» Assignment
Each line below should be quoted exactly, please.

BEGIN

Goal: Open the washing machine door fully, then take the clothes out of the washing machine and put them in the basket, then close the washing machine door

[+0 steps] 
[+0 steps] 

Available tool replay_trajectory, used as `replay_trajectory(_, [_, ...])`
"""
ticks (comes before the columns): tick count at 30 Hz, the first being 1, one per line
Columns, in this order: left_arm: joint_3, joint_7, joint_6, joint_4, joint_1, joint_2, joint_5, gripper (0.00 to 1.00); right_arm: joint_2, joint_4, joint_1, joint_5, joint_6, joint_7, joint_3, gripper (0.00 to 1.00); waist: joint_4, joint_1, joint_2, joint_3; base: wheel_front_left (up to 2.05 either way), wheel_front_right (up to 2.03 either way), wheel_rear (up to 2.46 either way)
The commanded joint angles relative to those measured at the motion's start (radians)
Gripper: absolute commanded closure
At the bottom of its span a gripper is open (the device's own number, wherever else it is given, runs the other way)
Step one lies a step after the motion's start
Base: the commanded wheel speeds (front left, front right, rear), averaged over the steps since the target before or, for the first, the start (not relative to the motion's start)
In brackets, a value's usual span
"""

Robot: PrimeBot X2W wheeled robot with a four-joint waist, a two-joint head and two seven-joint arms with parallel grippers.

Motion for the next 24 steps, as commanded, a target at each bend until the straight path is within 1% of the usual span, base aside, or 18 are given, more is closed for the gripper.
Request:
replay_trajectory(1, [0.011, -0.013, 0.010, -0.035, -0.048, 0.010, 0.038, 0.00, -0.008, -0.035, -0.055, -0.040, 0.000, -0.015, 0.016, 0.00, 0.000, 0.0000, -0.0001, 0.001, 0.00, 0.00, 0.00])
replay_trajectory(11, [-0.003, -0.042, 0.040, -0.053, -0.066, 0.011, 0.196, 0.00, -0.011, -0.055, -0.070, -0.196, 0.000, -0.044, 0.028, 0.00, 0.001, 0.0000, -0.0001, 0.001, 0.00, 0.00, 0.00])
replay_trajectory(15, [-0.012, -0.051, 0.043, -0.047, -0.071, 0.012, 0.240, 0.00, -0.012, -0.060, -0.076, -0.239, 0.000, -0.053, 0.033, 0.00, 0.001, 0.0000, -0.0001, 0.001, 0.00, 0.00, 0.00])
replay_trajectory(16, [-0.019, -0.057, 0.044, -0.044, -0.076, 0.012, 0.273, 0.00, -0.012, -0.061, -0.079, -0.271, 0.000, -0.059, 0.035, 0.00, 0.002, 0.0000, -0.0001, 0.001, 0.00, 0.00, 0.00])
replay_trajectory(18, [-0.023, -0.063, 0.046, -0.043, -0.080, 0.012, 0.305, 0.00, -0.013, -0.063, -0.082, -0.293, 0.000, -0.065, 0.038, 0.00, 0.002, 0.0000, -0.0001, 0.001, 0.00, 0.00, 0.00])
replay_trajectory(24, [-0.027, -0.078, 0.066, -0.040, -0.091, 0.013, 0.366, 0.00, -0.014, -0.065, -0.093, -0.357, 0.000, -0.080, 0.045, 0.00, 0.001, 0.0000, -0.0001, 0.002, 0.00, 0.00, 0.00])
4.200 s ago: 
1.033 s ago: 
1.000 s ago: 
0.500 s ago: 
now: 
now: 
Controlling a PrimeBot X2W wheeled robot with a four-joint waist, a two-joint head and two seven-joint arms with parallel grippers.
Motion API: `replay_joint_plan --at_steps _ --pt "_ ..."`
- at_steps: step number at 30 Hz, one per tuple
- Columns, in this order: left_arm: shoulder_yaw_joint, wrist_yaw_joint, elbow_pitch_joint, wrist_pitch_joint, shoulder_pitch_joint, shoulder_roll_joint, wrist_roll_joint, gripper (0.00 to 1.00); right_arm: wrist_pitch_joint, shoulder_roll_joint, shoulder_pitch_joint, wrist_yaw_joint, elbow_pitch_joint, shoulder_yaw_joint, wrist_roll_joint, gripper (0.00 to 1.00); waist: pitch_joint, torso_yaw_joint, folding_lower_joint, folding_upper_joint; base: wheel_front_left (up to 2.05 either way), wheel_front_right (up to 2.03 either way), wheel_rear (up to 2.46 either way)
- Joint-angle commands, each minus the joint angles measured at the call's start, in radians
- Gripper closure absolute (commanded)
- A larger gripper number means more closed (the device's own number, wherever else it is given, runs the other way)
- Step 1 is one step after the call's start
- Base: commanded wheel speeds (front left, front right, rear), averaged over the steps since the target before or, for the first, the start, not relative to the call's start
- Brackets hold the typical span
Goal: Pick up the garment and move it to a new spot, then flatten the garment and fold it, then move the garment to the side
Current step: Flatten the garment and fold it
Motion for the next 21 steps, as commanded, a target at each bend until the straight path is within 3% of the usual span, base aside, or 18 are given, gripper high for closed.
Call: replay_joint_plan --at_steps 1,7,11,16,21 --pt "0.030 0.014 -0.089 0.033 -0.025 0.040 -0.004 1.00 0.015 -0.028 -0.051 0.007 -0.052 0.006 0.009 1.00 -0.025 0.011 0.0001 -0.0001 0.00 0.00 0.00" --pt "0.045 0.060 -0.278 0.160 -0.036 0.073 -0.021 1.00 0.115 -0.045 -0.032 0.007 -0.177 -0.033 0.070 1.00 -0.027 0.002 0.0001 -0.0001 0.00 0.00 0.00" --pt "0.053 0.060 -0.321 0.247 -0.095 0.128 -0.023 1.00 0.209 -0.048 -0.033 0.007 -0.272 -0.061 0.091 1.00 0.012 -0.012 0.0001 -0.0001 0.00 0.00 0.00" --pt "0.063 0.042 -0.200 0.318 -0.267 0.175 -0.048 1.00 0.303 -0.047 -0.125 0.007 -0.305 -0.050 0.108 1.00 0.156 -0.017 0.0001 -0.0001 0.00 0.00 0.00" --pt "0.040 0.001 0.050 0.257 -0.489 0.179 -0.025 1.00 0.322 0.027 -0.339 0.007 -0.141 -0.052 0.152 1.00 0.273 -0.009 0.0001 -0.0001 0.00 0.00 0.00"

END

» Output of the task
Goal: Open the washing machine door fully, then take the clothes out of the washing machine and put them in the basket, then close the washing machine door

[+0 steps] 
[+0 steps] 

Available tool replay_trajectory, used as `replay_trajectory(_, [_, ...])`
"""
ticks (comes before the columns): tick count at 30 Hz, the first being 1, one per line
Columns, in this order: left_arm: joint_3, joint_7, joint_6, joint_4, joint_1, joint_2, joint_5, gripper (0.00 to 1.00); right_arm: joint_2, joint_4, joint_1, joint_5, joint_6, joint_7, joint_3, gripper (0.00 to 1.00); waist: joint_4, joint_1, joint_2, joint_3; base: wheel_front_left (up to 2.05 either way), wheel_front_right (up to 2.03 either way), wheel_rear (up to 2.46 either way)
The commanded joint angles relative to those measured at the motion's start (radians)
Gripper: absolute commanded closure
At the bottom of its span a gripper is open (the device's own number, wherever else it is given, runs the other way)
Step one lies a step after the motion's start
Base: the commanded wheel speeds (front left, front right, rear), averaged over the steps since the target before or, for the first, the start (not relative to the motion's start)
In brackets, a value's usual span
"""

Robot: PrimeBot X2W wheeled robot with a four-joint waist, a two-joint head and two seven-joint arms with parallel grippers.

Motion for the next 24 steps, as commanded, a target at each bend until the straight path is within 1% of the usual span, base aside, or 18 are given, more is closed for the gripper.
Request:
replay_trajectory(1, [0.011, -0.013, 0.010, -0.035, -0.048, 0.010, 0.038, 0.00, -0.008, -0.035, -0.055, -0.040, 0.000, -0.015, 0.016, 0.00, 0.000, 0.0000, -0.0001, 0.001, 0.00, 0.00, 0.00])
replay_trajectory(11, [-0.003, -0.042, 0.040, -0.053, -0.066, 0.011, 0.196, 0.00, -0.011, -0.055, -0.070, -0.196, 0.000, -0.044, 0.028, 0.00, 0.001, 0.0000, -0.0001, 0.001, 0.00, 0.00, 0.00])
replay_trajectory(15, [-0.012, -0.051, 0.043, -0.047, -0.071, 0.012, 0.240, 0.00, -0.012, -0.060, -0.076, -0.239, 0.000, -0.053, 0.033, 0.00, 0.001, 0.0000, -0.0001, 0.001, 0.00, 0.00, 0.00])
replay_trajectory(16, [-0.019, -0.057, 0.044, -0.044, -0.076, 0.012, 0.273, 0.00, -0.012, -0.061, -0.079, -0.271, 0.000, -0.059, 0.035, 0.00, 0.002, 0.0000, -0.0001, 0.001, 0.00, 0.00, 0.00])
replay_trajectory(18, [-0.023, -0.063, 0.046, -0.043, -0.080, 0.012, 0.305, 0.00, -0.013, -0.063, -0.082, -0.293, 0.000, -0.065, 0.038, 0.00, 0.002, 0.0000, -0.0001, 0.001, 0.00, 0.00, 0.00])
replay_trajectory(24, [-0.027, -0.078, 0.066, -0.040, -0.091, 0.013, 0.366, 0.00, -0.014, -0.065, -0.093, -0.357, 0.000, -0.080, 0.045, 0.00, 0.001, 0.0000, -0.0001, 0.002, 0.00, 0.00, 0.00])
4.200 s ago: 
1.033 s ago: 
1.000 s ago: 
0.500 s ago: 
now: 
now: 
Controlling a PrimeBot X2W wheeled robot with a four-joint waist, a two-joint head and two seven-joint arms with parallel grippers.
Motion API: `replay_joint_plan --at_steps _ --pt "_ ..."`
- at_steps: step number at 30 Hz, one per tuple
- Columns, in this order: left_arm: shoulder_yaw_joint, wrist_yaw_joint, elbow_pitch_joint, wrist_pitch_joint, shoulder_pitch_joint, shoulder_roll_joint, wrist_roll_joint, gripper (0.00 to 1.00); right_arm: wrist_pitch_joint, shoulder_roll_joint, shoulder_pitch_joint, wrist_yaw_joint, elbow_pitch_joint, shoulder_yaw_joint, wrist_roll_joint, gripper (0.00 to 1.00); waist: pitch_joint, torso_yaw_joint, folding_lower_joint, folding_upper_joint; base: wheel_front_left (up to 2.05 either way), wheel_front_right (up to 2.03 either way), wheel_rear (up to 2.46 either way)
- Joint-angle commands, each minus the joint angles measured at the call's start, in radians
- Gripper closure absolute (commanded)
- A larger gripper number means more closed (the device's own number, wherever else it is given, runs the other way)
- Step 1 is one step after the call's start
- Base: commanded wheel speeds (front left, front right, rear), averaged over the steps since the target before or, for the first, the start, not relative to the call's start
- Brackets hold the typical span
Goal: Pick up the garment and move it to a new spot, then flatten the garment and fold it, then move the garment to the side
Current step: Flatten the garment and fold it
Motion for the next 21 steps, as commanded, a target at each bend until the straight path is within 3% of the usual span, base aside, or 18 are given, gripper high for closed.
Call: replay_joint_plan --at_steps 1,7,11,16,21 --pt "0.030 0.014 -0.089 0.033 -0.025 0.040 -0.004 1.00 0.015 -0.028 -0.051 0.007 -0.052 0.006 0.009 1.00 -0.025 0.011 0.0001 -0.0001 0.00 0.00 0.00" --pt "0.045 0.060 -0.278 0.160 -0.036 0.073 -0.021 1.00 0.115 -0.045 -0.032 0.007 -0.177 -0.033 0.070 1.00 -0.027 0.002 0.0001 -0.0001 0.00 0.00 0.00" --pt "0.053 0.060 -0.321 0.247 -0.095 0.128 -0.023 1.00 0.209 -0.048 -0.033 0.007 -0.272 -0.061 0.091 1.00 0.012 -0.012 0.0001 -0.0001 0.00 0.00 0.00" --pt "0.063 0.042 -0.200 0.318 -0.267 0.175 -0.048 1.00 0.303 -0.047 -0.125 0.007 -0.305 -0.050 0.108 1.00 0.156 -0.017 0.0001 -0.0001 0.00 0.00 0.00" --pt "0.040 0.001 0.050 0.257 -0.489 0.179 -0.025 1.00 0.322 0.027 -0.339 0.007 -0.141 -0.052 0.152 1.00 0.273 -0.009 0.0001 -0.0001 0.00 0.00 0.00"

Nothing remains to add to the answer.